RESEARCH COLLOQUIUM ON COMPUTATIONAL SOCIAL SCIENCE/DATA SCIENCES – Neil Johnson – Slaying the Online Hydra of Hate, Distrust and anti-Science

October 11, 2019 @ 3:00 pm – 4:00 pm
Karen Underwood

Research Colloquium on Computational Social Science/Data Science

Neil Johnson
Professor of Physics
George Washington University

Slaying the Online Hydra of Hate, Distrust and anti-Science

Friday, October 11, 2019 3:00 p.m.
Center for Social Complexity Suite, 3rd Floor Research Hall

All are welcome to attend.

Hate and distrust are thriving on the Internet [1]. In addition to the political world, medicine and science are also under attack. Social media platforms such as Facebook have access to state-of-the-art software tools, yet appear unable to keep it under control. In this talk, I discuss why this might be using a simple theory of the functional properties of networks-of-networks. I also show how the ’sociophysics’ of heterogeneous objects offers a fresh understanding of such systems as interacting gels in a multi-dimensional space.
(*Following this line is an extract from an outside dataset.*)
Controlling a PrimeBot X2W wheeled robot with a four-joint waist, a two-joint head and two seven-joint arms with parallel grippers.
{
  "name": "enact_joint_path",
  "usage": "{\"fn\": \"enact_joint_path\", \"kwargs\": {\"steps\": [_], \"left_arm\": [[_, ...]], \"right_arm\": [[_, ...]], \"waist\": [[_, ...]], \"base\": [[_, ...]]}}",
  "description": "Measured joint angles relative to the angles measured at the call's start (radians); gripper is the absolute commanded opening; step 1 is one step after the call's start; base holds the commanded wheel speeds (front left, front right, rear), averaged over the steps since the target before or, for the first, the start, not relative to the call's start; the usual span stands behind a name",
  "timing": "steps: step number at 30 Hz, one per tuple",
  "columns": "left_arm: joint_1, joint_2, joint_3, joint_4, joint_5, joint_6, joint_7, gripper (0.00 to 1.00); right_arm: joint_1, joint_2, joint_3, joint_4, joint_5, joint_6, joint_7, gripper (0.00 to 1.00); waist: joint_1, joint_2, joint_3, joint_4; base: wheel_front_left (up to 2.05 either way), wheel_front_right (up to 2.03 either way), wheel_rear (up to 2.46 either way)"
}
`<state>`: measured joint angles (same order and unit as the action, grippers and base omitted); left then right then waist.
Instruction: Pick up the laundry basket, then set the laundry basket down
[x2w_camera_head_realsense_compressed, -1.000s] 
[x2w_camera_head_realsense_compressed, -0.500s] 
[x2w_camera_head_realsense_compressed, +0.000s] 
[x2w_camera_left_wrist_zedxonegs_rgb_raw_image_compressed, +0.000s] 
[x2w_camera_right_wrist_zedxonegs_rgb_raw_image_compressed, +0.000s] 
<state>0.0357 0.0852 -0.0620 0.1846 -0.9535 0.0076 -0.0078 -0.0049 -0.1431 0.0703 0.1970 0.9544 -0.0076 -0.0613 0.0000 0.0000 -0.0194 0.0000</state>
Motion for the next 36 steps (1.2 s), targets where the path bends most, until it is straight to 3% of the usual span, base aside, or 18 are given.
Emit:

I then discuss how this analysis is connected to the unexpected surge in online pro-ISIS support that arose several years ago [2].

[1] N.F. Johnson et al., Hidden resilience and adaptive dynamics of the global online hate ecology, Nature, Sept. 12, 2019
[2] N.F. Johnson et al., New online ecology of adversarial aggregates: ISIS and beyond, Science 352, 1459 (2016)

Neil Johnson is a professor of physics at GW and heads up a new initiative in Complexity and Data Science which combines cross-disciplinary fundamental research with data science to attack complex real-world problems. He is a core member of GW’s new Knight Foundation-funded Institute for Data, Democracy and Politics. His research interests lie in the broad area of Complex Systems and ‘many-body’ out-of-equilibrium systems of collections of objects, ranging from crowds of particles to crowds of people and from environments as distinct as quantum information processing in nanostructures through to the online world of collective behavior on social media. He is a Fellow of the American Physical Society (APS) and is the recipient of the 2018 Burton Award from the APS. He received his BA/MA from St. John’s College, Cambridge, University of Cambridge and his Ph.D. as a Kennedy Scholar from Harvard University. He was a Research Fellow at the University of Cambridge, and later a Professor of Physics at the University of Oxford until 2007, having joined the faculty in 1992. Following a period as Professor of Physics at the University of Miami, he was appointed Professor of Physics at George Washington University in 2018. He presented the Royal Institution Christmas Lectures “Arrows of Time” on BBC TV in 1999. He co-founded and co-directed CABDyN (Complex Agent-Based Dynamical Systems) which is Oxford University’s interdisciplinary research center in Complexity Science, and an Oxford University interdisciplinary research center in financial complexity (OCCF).